Saline is a village in southeastern Bienville Parish, Louisiana, United States. As of the 2020 census, Saline had a population of 265. Saline is pronounced "Suh-LEEN". Cotton has been grown in the area and a watermelon festival is hosted.
==Geography==

According to the United States Census Bureau, the village has a total area of 1.2 square miles (3.1 km^{2}), all land. The Mill Creek Reservoir in Saline, often referred to as Saline Lake, is the biggest body of water in Bienville Parish. The waters are fairly deep making it ideal for boating, skiing and other water activities.

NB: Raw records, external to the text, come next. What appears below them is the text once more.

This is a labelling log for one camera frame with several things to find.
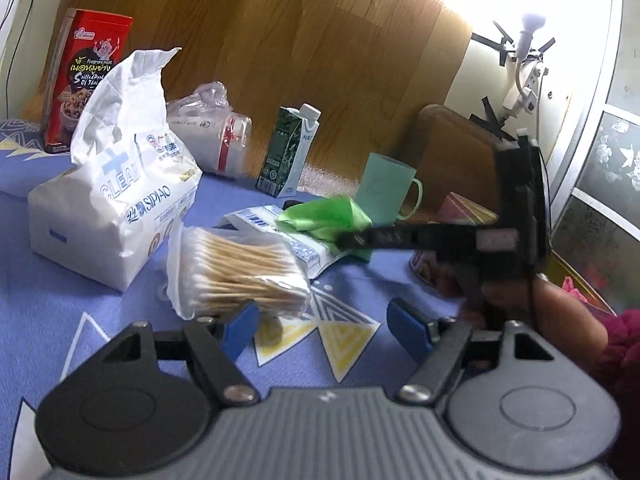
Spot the bag of cotton swabs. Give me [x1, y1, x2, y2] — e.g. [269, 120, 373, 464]
[159, 226, 313, 320]

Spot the pink scrunchie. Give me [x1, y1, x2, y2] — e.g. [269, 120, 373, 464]
[561, 275, 591, 305]

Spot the green white drink carton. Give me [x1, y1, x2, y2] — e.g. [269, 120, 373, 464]
[256, 103, 321, 199]

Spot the white tissue pack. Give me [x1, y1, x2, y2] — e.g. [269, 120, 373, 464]
[27, 47, 203, 292]

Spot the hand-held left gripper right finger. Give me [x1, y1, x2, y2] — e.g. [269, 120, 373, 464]
[387, 297, 556, 406]

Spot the bagged stack of paper cups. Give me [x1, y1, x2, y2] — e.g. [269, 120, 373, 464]
[165, 81, 252, 177]

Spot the white bulb lamp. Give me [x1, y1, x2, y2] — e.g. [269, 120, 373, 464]
[514, 12, 547, 63]

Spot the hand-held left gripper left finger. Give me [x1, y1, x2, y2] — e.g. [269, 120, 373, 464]
[92, 301, 261, 407]

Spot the blue white wipes packet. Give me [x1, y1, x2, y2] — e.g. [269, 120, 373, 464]
[222, 204, 351, 280]

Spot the frosted glass door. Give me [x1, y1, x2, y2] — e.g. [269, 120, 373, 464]
[545, 0, 640, 311]

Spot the black cable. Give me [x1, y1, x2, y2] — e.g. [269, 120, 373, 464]
[0, 0, 37, 116]

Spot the red snack box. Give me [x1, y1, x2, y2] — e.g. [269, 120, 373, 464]
[42, 8, 134, 155]

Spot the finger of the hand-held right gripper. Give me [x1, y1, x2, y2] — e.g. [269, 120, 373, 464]
[332, 225, 501, 253]

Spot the brown cushion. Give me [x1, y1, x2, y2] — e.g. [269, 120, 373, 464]
[415, 104, 516, 221]

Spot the green plastic cup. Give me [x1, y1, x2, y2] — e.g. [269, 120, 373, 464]
[356, 153, 424, 221]

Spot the pink biscuit tin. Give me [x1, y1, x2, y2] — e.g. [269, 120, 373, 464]
[436, 191, 617, 317]

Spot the green plastic bag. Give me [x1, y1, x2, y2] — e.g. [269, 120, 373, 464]
[276, 195, 373, 262]

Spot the person's right forearm maroon sleeve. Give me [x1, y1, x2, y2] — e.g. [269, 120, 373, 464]
[590, 307, 640, 466]

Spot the blue printed cloth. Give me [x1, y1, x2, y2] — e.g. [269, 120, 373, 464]
[0, 117, 621, 461]

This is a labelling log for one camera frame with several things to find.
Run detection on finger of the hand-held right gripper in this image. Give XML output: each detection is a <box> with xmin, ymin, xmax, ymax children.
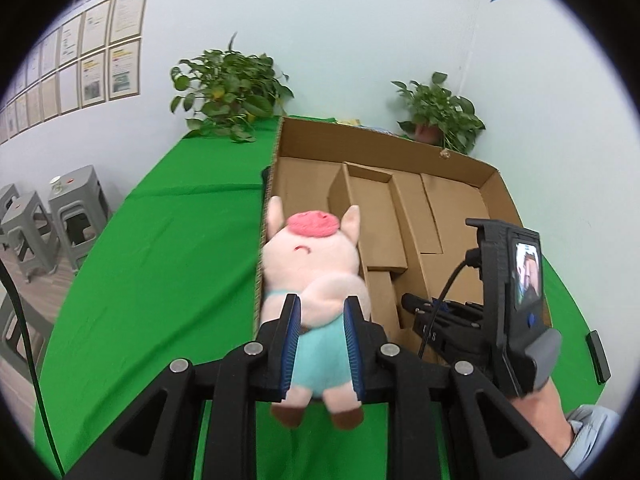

==Churches and cemeteries==
Saline has several Baptist congregations, including Old Saline Baptist, whose original pastor was George Washington Baines, maternal great-grandfather of U.S. President Lyndon B. Johnson. Within Saline is the Magnolia Baptist Church. Several miles east of Saline off Louisiana Highway 155 is Carolina Baptist Church. All three rural churches have accompanying cemeteries.

==Demographics==

As of the census of 2000, there were 296 people, 111 households, and 85 families residing in the village. The population density was 249.9 PD/sqmi. There were 133 housing units at an average density of 112.3 /sqmi. The racial makeup of the village was 74.66% White, 25.00% African American, and 0.34% from two or more races. Hispanic or Latino of any race were 1.69% of the population.

There were 111 households, out of which 36.9% had children under the age of 18 living with them, 53.2% were married couples living together, 16.2% had a female householder with no husband present, and 23.4% were non-families. 23.4% of all households were made up of individuals, and 14.4% had someone living alone who was 65 years of age or older. The average household size was 2.67 and the average family size was 3.13.

In the village, the population was spread out, with 30.1% under the age of 18, 9.5% from 18 to 24, 25.0% from 25 to 44, 19.9% from 45 to 64, and 15.5% who were 65 years of age or older. The median age was 35 years. For every 100 females, there were 102.7 males. For every 100 females age 18 and over, there were 91.7 males.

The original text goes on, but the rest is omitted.